However, it is debatable whether that training has had any effect. Many of the most egregious ethical abuses of recent decades have occurred at medical centers with prominent bioethics programs, such as the University of Pennsylvania, Duke University, Columbia University, and Johns Hopkins University, as well as my own institution, the University of Minnesota.

It is understandable to conclude that the only way the culture of medicine will change is for the changes to be imposed from outside: by oversight bodies, legislators, or litigators. For example, many states have responded to the controversy over pelvic exams by passing laws prohibiting the practice unless the patient has given explicit consent.

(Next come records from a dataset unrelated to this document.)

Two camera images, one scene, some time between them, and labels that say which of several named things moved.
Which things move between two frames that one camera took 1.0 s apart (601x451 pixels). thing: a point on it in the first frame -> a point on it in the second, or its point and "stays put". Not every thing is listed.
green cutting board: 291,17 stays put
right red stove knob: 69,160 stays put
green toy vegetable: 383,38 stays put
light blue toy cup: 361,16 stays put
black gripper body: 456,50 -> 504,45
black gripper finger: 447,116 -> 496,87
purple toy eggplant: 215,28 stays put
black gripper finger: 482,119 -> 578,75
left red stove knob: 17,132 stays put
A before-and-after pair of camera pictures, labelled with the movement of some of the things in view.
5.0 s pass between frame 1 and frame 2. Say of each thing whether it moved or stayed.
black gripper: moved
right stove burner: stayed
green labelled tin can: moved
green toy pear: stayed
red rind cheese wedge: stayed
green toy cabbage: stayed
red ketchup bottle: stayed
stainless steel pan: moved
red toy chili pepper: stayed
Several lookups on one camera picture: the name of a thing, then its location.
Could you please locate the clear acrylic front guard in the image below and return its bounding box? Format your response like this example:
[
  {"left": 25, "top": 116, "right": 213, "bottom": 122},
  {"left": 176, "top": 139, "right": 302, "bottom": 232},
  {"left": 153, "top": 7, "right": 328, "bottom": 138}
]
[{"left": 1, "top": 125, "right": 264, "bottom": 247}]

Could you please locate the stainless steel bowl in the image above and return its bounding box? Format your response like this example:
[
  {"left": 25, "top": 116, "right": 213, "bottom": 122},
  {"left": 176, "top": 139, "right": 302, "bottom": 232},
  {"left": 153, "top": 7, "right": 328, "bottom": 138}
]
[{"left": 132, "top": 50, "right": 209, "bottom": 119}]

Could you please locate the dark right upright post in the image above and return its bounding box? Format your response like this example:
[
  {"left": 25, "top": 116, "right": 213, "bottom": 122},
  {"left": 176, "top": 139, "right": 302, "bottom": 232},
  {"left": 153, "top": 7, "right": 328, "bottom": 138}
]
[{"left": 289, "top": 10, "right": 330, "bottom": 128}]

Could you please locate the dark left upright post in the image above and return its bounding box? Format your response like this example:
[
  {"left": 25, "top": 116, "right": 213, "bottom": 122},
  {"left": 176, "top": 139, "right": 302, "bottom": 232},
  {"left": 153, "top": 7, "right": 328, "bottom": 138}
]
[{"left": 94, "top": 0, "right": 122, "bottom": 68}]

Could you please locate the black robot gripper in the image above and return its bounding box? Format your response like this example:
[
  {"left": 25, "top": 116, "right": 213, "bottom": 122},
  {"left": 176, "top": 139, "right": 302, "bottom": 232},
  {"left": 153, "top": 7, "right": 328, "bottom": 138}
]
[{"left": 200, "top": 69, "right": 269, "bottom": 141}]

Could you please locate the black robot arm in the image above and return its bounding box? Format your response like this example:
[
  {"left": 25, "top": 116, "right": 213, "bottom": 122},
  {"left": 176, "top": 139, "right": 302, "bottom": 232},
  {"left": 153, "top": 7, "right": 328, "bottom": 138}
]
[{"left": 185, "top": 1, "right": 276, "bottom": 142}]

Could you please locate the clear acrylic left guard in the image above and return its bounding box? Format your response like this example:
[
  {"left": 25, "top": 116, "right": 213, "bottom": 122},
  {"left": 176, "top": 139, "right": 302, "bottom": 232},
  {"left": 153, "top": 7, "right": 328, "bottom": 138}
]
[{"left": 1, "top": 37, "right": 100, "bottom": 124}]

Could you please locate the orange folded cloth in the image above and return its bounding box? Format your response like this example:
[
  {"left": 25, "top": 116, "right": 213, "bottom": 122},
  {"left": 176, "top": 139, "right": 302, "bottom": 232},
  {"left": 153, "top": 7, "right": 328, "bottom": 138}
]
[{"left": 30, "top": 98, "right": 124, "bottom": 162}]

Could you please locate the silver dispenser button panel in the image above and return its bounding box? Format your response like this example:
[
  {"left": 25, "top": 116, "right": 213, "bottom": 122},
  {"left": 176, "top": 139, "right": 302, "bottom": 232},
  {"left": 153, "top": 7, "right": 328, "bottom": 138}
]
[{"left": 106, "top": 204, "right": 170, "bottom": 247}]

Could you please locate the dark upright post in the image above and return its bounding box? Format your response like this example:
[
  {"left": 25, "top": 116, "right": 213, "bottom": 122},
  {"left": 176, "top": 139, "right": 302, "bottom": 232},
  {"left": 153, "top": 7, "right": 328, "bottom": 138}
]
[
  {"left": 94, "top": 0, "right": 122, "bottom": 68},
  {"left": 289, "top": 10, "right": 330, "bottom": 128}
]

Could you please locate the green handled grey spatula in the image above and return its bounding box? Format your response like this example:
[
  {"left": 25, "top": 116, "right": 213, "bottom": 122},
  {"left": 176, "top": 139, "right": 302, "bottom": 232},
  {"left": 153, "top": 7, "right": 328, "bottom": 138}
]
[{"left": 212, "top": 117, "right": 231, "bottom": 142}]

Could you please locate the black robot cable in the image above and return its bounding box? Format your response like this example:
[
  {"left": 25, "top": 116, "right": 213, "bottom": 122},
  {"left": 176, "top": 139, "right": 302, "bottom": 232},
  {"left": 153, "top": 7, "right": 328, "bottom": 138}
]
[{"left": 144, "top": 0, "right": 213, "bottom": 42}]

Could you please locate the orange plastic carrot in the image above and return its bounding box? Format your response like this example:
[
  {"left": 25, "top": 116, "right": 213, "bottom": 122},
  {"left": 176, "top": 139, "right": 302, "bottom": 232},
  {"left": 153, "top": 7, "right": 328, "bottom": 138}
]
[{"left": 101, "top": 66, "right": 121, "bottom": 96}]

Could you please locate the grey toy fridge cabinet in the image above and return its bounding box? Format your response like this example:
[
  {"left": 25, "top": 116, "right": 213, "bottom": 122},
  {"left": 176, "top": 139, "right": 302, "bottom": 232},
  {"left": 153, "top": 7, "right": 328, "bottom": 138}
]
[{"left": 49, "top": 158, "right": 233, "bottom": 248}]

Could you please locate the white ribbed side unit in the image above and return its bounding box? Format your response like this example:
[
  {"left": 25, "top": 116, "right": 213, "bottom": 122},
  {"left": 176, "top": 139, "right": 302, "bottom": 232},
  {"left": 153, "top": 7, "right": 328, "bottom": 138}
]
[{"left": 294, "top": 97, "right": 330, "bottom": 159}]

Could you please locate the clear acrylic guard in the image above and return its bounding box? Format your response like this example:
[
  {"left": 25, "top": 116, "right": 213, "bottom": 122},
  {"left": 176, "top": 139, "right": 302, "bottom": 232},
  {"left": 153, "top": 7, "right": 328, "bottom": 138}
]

You may find it difficult to understand how pelvic exams performed on unconscious women without their consent can seem like anything more than a terrifying invasion. However, a central objective of medical training is to transform sensitivity. They teach you to fortify yourself against your natural emotional reactions to death and disfigurement; to let go of your usual views on privacy and shame; to see the human body as something to be examined, tested and studied.

One danger of this transformation is that you may see your colleagues and superiors do horrible things and be afraid to report them. But the subtler danger is that you no longer consider what they are doing horrible and end up thinking, “This is how it’s done.”

By recognizing and discussing these issues within the medical community, we can work towards a more ethical and compassionate practice. The normalization of unethical practices must be challenged, and true reform must be implemented.